Ryan, my starboard neighbor, was an underwater repairman for Paramount Studios whose own terrier was being bullied by that same pitbull. One day while Taylor was away, he drilled eight holes into the hull of his boat and within hours it sunk and was being dragged out by the coast guard. There was a warrant out for Taylor, so when he came home not only did he find his home being towed away, but several LAPD officers waiting to take him out.

Jason was a different story.

Tall, overweight, Republican, and a total sweetheart. He moved in on our strip after the whole Taylor debacle and was waaaay more low-profile. He enamored everyone with his generous behavior and was immediately well-taken by the dock.

For instance, I had come back from my wedding in Costa Rica and my wife and I decided to have the LA reception on my boat, though I no longer lived there. He felt so bad about being out of the loop in my personal affairs, he rented a high-powered watercraft cleaner to shine up my boat for the party and assisted in everything, from handing out hors’d oeuvres to helping the elderly guests up the dock ramp. Charmed our families, the whole bit. Then, when it was time for the kids to play in the evening, he busted out with his primo Columbian cocaine and set it up on my table. And I don’t mean like a taste for everyone. I mean, like Scarface. A huge pile and railed up lines the size of Brazilian caterpillars!

Several months later, we got a horrible phone call from Rob, the Doors vato, who told me Jason was found dead in his boat. An overdose. The boy was just too big to be messin’ with that much toot. Huge loss. Big heart.

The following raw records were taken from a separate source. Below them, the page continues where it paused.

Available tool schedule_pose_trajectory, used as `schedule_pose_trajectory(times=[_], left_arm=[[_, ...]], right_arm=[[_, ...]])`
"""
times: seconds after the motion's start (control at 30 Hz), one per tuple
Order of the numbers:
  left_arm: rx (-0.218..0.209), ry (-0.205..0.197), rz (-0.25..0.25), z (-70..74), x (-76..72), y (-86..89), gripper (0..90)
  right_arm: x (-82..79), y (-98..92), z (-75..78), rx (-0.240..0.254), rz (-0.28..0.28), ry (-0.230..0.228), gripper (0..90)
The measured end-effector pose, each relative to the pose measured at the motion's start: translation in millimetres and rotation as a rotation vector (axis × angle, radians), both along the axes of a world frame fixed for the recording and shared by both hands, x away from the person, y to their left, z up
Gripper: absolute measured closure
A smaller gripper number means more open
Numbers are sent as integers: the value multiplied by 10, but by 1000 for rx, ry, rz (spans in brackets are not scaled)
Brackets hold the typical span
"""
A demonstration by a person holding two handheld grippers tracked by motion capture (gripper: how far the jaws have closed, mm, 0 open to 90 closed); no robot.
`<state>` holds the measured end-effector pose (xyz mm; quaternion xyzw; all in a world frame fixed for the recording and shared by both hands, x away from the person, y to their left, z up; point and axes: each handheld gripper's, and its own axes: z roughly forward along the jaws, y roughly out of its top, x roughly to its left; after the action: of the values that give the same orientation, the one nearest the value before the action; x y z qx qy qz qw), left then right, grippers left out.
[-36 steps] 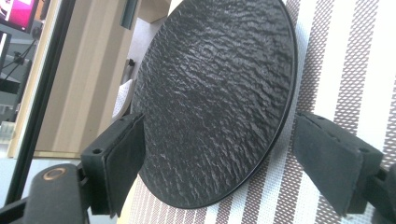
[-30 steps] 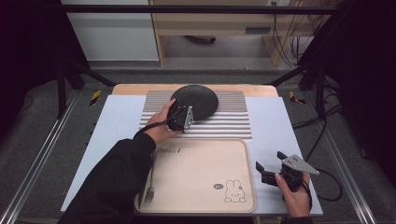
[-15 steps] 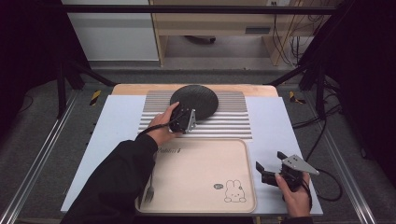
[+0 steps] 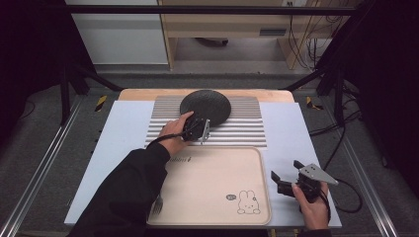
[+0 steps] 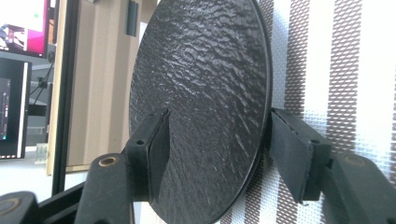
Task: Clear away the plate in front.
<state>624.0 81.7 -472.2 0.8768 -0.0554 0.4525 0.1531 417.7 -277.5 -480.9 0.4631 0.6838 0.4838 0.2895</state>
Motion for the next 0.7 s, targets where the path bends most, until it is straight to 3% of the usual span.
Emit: schedule_pose_trajectory(times=[0.7], left_arm=[[17, 7, 6, -81, 46, 34, 471]], right_arm=[[0, 3, -1, 3, 3, 0, 45]])
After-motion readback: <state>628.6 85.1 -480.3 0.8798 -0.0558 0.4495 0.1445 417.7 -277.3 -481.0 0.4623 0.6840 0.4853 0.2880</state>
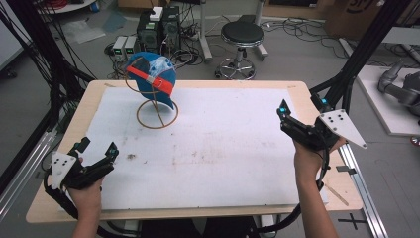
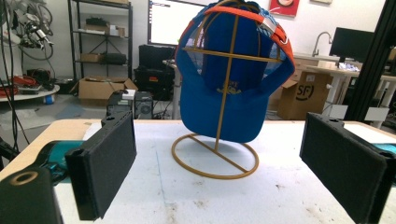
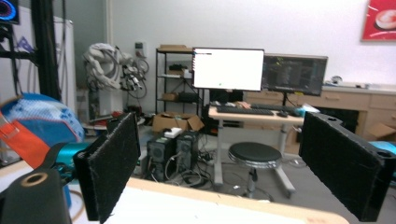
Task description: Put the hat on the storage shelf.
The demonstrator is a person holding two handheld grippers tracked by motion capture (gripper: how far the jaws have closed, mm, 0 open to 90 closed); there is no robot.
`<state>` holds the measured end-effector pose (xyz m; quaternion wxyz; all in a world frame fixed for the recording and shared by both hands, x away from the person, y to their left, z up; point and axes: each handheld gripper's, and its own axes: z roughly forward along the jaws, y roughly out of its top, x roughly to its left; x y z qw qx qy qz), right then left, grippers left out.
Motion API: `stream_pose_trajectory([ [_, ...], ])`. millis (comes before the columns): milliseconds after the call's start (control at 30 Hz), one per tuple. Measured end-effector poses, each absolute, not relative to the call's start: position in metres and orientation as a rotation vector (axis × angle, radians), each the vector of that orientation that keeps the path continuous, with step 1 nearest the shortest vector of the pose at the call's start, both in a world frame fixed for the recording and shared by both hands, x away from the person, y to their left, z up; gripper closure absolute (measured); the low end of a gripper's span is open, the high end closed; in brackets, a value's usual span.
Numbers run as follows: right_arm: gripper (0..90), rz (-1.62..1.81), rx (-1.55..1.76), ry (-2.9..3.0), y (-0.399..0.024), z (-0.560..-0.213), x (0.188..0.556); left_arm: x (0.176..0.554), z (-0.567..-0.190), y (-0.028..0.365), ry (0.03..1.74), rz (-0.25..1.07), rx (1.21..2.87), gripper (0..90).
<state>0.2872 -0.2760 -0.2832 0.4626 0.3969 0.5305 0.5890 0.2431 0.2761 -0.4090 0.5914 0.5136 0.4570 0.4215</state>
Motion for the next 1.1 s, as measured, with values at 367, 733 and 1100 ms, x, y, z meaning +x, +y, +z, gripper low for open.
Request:
stream_pose_trajectory([
  [367, 12.3, 1.411, 1.025, 1.322, -0.318, -0.322, 0.274, 0.246, -0.408, 0.275, 1.059, 0.997, 1.21, 11.1],
  [733, 12.2, 1.395, 1.111, 1.331, -0.339, -0.36, 0.264, 0.248, -0.408, 0.272, 1.051, 1.009, 1.228, 11.1],
  [1100, 11.8, 1.359, 1.124, 1.367, -0.341, -0.375, 0.262, 0.248, -0.409, 0.275, 1.064, 1.012, 1.242, 11.1],
])
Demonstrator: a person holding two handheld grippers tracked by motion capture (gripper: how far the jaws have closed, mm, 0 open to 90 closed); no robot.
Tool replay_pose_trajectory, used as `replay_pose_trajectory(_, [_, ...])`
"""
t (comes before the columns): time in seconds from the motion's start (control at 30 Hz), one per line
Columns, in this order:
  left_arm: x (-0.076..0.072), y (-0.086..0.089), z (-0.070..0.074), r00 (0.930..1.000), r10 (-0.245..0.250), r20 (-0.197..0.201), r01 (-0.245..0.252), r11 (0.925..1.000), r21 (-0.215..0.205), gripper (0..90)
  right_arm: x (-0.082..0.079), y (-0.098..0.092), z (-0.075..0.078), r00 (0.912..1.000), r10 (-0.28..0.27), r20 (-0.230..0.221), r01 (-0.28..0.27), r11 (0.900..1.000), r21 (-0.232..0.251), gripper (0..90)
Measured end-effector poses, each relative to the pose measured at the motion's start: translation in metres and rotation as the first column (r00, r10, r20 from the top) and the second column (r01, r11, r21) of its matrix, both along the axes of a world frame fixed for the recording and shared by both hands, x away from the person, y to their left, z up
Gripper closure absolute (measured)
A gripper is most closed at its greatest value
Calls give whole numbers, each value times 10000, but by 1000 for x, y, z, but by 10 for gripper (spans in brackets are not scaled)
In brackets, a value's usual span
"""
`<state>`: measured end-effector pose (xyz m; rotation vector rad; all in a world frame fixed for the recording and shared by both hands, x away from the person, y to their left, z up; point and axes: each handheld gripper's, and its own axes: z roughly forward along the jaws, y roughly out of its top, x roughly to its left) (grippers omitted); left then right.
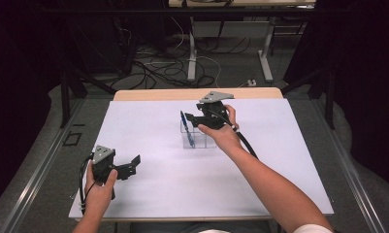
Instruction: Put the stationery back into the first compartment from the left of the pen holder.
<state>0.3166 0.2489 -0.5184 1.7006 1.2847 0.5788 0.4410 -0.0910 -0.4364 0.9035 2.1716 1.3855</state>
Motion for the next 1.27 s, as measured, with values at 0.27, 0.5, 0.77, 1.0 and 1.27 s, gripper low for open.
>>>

As far as waterfront property in LA, people think Santa Monica, Malibu, Pac Pal, whatever. But the boat lifestyle in Marina Del Rey is easily the most colorful and vibrant. Regardless of the portrayals I just carried out, it can be the quietest corner of the city. A well-kept secret of low-rent and spectacular So-Cal living. My sailboat, the SS Nipple, still remains my Westside getaway. Where I can be alone and daydream, or I can bring my family and let it all out on a sunny afternoon.